## What is required
Print the listing that follows, character for character.

## Information supplied
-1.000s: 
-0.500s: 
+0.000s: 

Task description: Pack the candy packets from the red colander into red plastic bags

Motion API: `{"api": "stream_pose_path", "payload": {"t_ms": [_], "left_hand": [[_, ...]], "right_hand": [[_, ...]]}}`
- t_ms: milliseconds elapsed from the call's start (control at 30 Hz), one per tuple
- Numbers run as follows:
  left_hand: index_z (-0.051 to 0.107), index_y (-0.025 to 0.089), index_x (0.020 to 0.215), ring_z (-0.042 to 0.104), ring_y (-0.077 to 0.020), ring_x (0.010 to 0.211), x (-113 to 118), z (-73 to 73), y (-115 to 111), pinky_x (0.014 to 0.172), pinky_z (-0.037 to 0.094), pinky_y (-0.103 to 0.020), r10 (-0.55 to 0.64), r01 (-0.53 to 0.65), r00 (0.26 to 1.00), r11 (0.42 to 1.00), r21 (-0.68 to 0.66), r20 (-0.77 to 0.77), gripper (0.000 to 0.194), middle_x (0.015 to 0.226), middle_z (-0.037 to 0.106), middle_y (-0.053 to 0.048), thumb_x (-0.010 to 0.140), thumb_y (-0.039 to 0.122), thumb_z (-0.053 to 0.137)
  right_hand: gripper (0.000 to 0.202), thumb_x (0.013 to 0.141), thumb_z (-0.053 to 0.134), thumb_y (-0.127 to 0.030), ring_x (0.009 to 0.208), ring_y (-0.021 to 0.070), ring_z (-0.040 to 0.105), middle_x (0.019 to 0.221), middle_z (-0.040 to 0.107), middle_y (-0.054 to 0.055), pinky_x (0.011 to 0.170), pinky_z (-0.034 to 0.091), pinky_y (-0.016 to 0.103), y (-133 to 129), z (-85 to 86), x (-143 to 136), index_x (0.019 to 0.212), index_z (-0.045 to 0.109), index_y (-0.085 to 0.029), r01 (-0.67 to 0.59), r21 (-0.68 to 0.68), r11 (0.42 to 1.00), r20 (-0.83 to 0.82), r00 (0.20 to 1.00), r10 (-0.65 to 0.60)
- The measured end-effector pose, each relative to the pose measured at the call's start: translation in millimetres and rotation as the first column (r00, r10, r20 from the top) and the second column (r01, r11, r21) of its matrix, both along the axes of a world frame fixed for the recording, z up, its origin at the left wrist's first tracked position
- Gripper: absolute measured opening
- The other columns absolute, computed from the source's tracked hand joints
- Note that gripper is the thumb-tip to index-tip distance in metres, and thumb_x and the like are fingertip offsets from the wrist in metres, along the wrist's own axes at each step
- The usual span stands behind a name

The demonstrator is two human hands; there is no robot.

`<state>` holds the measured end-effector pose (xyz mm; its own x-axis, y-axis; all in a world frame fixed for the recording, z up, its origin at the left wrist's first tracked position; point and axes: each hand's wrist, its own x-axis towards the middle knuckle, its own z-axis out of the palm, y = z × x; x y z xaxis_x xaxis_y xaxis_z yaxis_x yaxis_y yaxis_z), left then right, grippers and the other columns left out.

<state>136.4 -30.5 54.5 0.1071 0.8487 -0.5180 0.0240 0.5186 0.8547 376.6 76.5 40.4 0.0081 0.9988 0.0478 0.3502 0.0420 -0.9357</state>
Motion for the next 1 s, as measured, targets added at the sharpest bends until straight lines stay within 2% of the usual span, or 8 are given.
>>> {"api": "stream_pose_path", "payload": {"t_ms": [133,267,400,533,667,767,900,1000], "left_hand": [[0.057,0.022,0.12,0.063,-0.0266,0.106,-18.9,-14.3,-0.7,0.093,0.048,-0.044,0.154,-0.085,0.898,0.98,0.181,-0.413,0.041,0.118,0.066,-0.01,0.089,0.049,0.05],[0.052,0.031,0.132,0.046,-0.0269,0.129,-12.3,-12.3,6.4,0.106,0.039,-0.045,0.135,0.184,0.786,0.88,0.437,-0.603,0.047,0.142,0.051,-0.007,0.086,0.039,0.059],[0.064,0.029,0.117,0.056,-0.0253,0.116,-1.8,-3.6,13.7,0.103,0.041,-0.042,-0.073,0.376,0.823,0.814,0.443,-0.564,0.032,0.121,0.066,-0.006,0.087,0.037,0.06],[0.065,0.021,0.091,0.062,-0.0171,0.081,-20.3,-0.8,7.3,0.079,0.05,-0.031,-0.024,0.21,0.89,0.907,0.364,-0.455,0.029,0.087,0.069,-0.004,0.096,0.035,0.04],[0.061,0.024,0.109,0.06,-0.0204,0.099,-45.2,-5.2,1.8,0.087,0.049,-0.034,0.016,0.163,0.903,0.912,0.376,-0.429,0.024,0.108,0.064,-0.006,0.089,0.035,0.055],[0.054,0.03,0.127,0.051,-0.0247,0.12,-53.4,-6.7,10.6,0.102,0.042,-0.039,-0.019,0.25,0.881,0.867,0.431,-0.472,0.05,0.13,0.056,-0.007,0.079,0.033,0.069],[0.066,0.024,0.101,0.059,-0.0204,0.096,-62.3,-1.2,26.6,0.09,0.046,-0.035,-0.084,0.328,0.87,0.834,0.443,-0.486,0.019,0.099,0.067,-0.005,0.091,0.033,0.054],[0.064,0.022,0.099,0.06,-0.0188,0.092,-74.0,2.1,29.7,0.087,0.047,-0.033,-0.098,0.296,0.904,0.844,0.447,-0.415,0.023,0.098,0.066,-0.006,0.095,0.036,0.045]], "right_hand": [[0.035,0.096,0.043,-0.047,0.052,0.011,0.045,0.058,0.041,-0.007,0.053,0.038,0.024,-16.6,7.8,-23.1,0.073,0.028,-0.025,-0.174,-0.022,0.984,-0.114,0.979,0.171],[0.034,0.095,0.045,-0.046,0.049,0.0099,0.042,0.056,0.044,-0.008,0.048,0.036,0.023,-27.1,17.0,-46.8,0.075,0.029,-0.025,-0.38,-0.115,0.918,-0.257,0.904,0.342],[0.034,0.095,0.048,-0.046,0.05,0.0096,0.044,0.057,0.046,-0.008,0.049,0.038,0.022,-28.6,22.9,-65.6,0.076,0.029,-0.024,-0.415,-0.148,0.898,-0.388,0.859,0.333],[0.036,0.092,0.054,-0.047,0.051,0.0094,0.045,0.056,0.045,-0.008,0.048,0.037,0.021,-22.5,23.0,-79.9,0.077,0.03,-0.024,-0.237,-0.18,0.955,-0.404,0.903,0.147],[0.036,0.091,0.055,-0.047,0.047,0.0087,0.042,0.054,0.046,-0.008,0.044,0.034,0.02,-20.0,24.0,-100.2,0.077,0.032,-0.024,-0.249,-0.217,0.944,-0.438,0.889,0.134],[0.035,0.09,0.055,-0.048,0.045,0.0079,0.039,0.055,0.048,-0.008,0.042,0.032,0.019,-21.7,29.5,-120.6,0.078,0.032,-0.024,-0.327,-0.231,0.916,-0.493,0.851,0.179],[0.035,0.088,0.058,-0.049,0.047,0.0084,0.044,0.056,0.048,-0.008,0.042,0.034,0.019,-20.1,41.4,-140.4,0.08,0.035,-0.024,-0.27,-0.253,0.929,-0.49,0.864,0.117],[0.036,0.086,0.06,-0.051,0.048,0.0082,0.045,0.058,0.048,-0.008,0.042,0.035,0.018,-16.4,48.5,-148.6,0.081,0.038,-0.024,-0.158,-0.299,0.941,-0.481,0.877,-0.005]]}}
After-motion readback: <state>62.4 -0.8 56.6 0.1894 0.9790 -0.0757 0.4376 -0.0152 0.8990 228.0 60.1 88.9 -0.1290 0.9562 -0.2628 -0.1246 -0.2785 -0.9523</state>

## Solved exercise
-1.000s: 
-0.500s: 
+0.000s: 

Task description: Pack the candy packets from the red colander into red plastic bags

Motion API: `{"api": "stream_pose_path", "payload": {"t_ms": [_], "left_hand": [[_, ...]], "right_hand": [[_, ...]]}}`
- t_ms: milliseconds elapsed from the call's start (control at 30 Hz), one per tuple
- Numbers run as follows:
  left_hand: index_z (-0.051 to 0.107), index_y (-0.025 to 0.089), index_x (0.020 to 0.215), ring_z (-0.042 to 0.104), ring_y (-0.077 to 0.020), ring_x (0.010 to 0.211), x (-113 to 118), z (-73 to 73), y (-115 to 111), pinky_x (0.014 to 0.172), pinky_z (-0.037 to 0.094), pinky_y (-0.103 to 0.020), r10 (-0.55 to 0.64), r01 (-0.53 to 0.65), r00 (0.26 to 1.00), r11 (0.42 to 1.00), r21 (-0.68 to 0.66), r20 (-0.77 to 0.77), gripper (0.000 to 0.194), middle_x (0.015 to 0.226), middle_z (-0.037 to 0.106), middle_y (-0.053 to 0.048), thumb_x (-0.010 to 0.140), thumb_y (-0.039 to 0.122), thumb_z (-0.053 to 0.137)
  right_hand: gripper (0.000 to 0.202), thumb_x (0.013 to 0.141), thumb_z (-0.053 to 0.134), thumb_y (-0.127 to 0.030), ring_x (0.009 to 0.208), ring_y (-0.021 to 0.070), ring_z (-0.040 to 0.105), middle_x (0.019 to 0.221), middle_z (-0.040 to 0.107), middle_y (-0.054 to 0.055), pinky_x (0.011 to 0.170), pinky_z (-0.034 to 0.091), pinky_y (-0.016 to 0.103), y (-133 to 129), z (-85 to 86), x (-143 to 136), index_x (0.019 to 0.212), index_z (-0.045 to 0.109), index_y (-0.085 to 0.029), r01 (-0.67 to 0.59), r21 (-0.68 to 0.68), r11 (0.42 to 1.00), r20 (-0.83 to 0.82), r00 (0.20 to 1.00), r10 (-0.65 to 0.60)
- The measured end-effector pose, each relative to the pose measured at the call's start: translation in millimetres and rotation as the first column (r00, r10, r20 from the top) and the second column (r01, r11, r21) of its matrix, both along the axes of a world frame fixed for the recording, z up, its origin at the left wrist's first tracked position
- Gripper: absolute measured opening
- The other columns absolute, computed from the source's tracked hand joints
- Note that gripper is the thumb-tip to index-tip distance in metres, and thumb_x and the like are fingertip offsets from the wrist in metres, along the wrist's own axes at each step
- The usual span stands behind a name

The demonstrator is two human hands; there is no robot.

`<state>` holds the measured end-effector pose (xyz mm; its own x-axis, y-axis; all in a world frame fixed for the recording, z up, its origin at the left wrist's first tracked position; point and axes: each hand's wrist, its own x-axis towards the middle knuckle, its own z-axis out of the palm, y = z × x; x y z xaxis_x xaxis_y xaxis_z yaxis_x yaxis_y yaxis_z), left then right, grippers and the other columns left out.

<state>136.4 -30.5 54.5 0.1071 0.8487 -0.5180 0.0240 0.5186 0.8547 376.6 76.5 40.4 0.0081 0.9988 0.0478 0.3502 0.0420 -0.9357</state>
Motion for the next 1 s, as measured, targets added at the sharpest bends until straight lines stay within 2% of the usual span, or 8 are given.
>>> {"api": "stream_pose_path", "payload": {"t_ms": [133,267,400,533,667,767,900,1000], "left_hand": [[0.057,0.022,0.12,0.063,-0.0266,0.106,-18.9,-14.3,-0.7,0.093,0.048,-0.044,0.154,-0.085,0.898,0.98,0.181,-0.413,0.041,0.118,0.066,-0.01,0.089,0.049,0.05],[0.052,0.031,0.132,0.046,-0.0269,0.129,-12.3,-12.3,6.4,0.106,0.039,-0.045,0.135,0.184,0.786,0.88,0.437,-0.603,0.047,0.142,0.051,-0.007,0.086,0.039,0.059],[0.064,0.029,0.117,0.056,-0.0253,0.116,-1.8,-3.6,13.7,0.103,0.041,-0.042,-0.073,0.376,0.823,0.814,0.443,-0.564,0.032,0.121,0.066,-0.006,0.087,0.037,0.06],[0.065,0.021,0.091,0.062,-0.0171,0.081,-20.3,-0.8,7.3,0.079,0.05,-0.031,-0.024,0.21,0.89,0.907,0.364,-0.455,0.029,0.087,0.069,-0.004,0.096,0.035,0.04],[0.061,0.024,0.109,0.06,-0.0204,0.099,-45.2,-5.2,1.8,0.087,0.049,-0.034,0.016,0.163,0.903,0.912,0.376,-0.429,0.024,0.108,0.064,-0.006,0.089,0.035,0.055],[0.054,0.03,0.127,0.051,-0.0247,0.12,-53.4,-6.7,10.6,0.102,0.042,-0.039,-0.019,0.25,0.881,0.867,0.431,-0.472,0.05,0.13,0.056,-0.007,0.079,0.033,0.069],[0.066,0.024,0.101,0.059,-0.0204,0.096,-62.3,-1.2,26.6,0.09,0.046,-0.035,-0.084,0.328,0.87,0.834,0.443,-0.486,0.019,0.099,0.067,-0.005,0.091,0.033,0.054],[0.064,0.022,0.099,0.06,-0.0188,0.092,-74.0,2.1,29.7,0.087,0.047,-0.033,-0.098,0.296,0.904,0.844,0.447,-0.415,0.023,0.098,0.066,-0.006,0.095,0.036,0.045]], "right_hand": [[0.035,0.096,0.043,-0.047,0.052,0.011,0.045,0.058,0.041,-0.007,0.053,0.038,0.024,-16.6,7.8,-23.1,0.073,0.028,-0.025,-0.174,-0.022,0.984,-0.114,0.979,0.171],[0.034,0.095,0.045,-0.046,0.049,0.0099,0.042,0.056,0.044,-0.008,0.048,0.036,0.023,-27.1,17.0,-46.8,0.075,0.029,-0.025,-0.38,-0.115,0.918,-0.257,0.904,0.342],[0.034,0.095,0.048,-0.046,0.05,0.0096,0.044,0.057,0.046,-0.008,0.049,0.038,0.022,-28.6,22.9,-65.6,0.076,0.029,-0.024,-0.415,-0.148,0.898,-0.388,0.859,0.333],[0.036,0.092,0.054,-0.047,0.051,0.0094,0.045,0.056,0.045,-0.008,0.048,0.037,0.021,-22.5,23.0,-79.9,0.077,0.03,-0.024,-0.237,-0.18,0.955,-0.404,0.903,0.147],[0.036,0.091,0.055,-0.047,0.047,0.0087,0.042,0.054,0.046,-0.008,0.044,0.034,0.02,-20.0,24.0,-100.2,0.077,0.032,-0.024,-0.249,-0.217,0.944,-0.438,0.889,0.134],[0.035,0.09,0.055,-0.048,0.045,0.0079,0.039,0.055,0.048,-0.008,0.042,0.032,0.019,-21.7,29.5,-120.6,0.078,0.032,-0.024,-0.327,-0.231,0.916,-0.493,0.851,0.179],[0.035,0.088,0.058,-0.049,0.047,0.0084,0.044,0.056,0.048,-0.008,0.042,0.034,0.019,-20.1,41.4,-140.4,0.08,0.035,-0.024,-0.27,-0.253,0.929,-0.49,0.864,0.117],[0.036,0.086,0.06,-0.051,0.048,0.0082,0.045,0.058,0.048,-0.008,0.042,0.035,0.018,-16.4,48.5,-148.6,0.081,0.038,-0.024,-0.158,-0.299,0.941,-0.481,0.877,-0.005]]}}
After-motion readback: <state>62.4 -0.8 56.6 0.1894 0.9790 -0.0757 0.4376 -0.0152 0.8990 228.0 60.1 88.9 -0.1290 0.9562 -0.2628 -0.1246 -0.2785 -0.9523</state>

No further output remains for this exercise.